WORK TO BE COMPLETED:
Although the entries contain pictures, your copy should hold only their exact text.

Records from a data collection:
=== Section Start ===

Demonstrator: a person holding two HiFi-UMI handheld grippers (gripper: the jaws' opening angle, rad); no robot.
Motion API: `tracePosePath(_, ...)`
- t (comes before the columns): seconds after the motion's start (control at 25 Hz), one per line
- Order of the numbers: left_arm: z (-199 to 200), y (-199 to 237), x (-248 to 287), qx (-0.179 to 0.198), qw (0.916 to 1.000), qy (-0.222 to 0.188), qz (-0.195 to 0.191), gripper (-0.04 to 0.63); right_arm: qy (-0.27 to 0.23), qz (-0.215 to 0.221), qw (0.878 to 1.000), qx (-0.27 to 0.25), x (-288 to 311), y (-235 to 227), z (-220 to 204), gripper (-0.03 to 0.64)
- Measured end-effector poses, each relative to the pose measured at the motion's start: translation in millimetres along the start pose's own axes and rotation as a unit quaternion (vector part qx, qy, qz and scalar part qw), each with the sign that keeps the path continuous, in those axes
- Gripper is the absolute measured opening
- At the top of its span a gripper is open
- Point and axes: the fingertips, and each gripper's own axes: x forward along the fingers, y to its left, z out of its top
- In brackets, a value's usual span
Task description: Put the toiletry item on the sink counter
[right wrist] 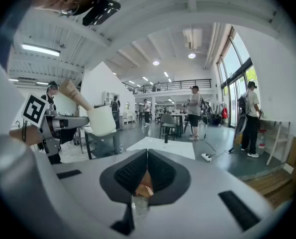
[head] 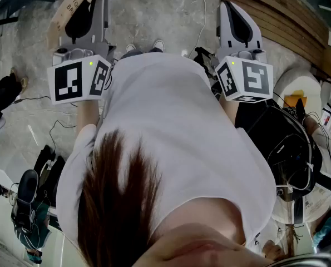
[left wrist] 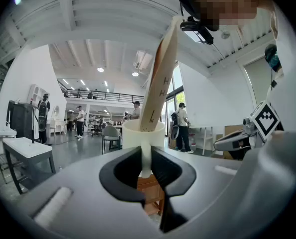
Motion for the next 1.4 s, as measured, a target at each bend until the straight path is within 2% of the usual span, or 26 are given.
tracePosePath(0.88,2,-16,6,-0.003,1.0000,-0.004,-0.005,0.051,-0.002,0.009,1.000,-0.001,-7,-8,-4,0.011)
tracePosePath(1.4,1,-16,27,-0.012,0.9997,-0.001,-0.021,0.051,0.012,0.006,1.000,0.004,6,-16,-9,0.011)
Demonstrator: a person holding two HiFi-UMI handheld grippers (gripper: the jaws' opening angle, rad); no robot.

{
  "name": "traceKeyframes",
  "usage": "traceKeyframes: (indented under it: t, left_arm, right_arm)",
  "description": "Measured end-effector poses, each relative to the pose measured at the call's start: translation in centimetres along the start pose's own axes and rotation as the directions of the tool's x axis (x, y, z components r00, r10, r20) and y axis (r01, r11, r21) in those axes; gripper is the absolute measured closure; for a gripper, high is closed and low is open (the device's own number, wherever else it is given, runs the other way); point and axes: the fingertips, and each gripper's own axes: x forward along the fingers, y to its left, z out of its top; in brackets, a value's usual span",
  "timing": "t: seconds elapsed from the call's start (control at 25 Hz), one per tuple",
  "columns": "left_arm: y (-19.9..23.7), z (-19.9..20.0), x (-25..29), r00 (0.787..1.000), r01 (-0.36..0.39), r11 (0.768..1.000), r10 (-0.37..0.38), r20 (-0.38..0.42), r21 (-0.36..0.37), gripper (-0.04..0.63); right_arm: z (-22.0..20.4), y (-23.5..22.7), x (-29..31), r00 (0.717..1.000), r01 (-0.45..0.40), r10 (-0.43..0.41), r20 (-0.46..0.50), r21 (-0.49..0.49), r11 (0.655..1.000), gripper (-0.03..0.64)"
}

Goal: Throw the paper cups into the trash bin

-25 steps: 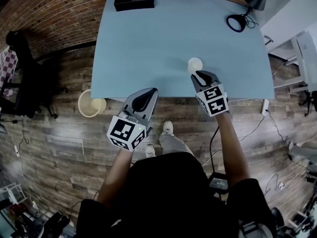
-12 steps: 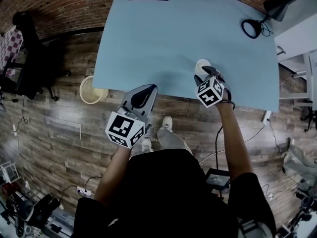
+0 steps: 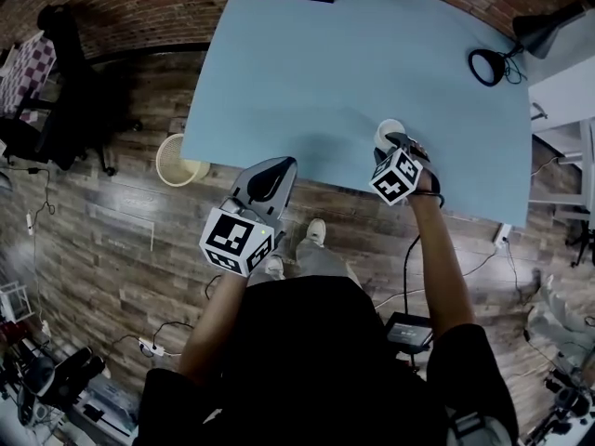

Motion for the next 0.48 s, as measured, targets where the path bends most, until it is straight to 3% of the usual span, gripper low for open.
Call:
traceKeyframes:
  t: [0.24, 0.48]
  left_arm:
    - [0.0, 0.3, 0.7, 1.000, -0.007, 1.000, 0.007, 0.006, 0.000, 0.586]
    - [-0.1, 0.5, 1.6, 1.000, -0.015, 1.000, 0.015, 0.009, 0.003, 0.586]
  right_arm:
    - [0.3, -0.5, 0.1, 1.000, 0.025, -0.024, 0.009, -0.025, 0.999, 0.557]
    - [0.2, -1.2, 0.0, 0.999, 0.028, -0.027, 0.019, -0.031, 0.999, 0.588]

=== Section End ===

OUTPUT FOR THIS EXERCISE:
Demonstrator: a person holding two HiFi-UMI handheld grippers (gripper: the jaws' opening angle, rad); no robot.
Motion API: `tracePosePath(_, ...)`
- t (comes before the columns): seconds after the motion's start (control at 25 Hz), one per line
- Order of the numbers: left_arm: z (-199 to 200), y (-199 to 237), x (-248 to 287), qx (-0.179 to 0.198), qw (0.916 to 1.000), qy (-0.222 to 0.188), qz (-0.195 to 0.191), gripper (-0.04 to 0.63); right_arm: qy (-0.27 to 0.23), qz (-0.215 to 0.221), qw (0.878 to 1.000), qx (-0.27 to 0.25), x (-288 to 311), y (-235 to 227), z (-220 to 204), gripper (-0.03 to 0.64)
- Measured end-effector poses, each relative to the pose measured at the motion's start: translation in millimetres along the start pose's own axes and rotation as a unit quaternion (vector part qx, qy, qz and scalar part qw), each with the sign that keeps the path continuous, in those axes
- Gripper is the absolute measured opening
- At the top of its span a gripper is open
- Point and axes: the fingertips, and each gripper's own axes: x forward along the fingers, y to its left, z out of its top
- In brackets, a value's usual span
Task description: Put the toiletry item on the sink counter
[right wrist] 
[head] 
[left wrist] 
Motion for the next 1.4 s, as measured, a target at each bend until the straight path is within 2% of the usual span, or 26 are given.
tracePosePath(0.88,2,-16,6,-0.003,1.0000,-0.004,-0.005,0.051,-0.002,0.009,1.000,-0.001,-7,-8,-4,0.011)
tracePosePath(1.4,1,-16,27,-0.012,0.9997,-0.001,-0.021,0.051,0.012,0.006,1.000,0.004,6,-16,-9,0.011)
Demonstrator: a person holding two HiFi-UMI handheld grippers (gripper: the jaws' opening angle, rad); no robot.

{
  "name": "traceKeyframes",
  "usage": "traceKeyframes: (indented under it: t, left_arm, right_arm)",
  "description": "Measured end-effector poses, each relative to the pose measured at the call's start: translation in centimetres along the start pose's own axes and rotation as the directions of the tool's x axis (x, y, z components r00, r10, r20) and y axis (r01, r11, r21) in those axes; gripper is the absolute measured closure; for a gripper, high is closed and low is open (the device's own number, wherever else it is given, runs the other way); point and axes: the fingertips, and each gripper's own axes: x forward along the fingers, y to its left, z out of its top; in brackets, a value's usual span",
  "timing": "t: seconds elapsed from the call's start (control at 25 Hz), one per tuple",
  "columns": "left_arm: y (-19.9..23.7), z (-19.9..20.0), x (-25..29), r00 (0.787..1.000), r01 (-0.36..0.39), r11 (0.768..1.000), r10 (-0.37..0.38), r20 (-0.38..0.42), r21 (-0.36..0.37), gripper (-0.04..0.63); right_arm: z (-22.0..20.4), y (-23.5..22.7), x (-29..31), r00 (0.717..1.000), r01 (-0.45..0.40), r10 (-0.43..0.41), r20 (-0.46..0.50), r21 (-0.49..0.49), r11 (0.655..1.000), gripper (-0.03..0.64)"
}

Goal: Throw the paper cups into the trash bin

-25 steps: 
-12 steps: 
+0 steps: 

Motion for the next 0.48 s, as measured, targets where the path bends most, until it is straight to 3% of the usual span, gripper low for open.
Call:
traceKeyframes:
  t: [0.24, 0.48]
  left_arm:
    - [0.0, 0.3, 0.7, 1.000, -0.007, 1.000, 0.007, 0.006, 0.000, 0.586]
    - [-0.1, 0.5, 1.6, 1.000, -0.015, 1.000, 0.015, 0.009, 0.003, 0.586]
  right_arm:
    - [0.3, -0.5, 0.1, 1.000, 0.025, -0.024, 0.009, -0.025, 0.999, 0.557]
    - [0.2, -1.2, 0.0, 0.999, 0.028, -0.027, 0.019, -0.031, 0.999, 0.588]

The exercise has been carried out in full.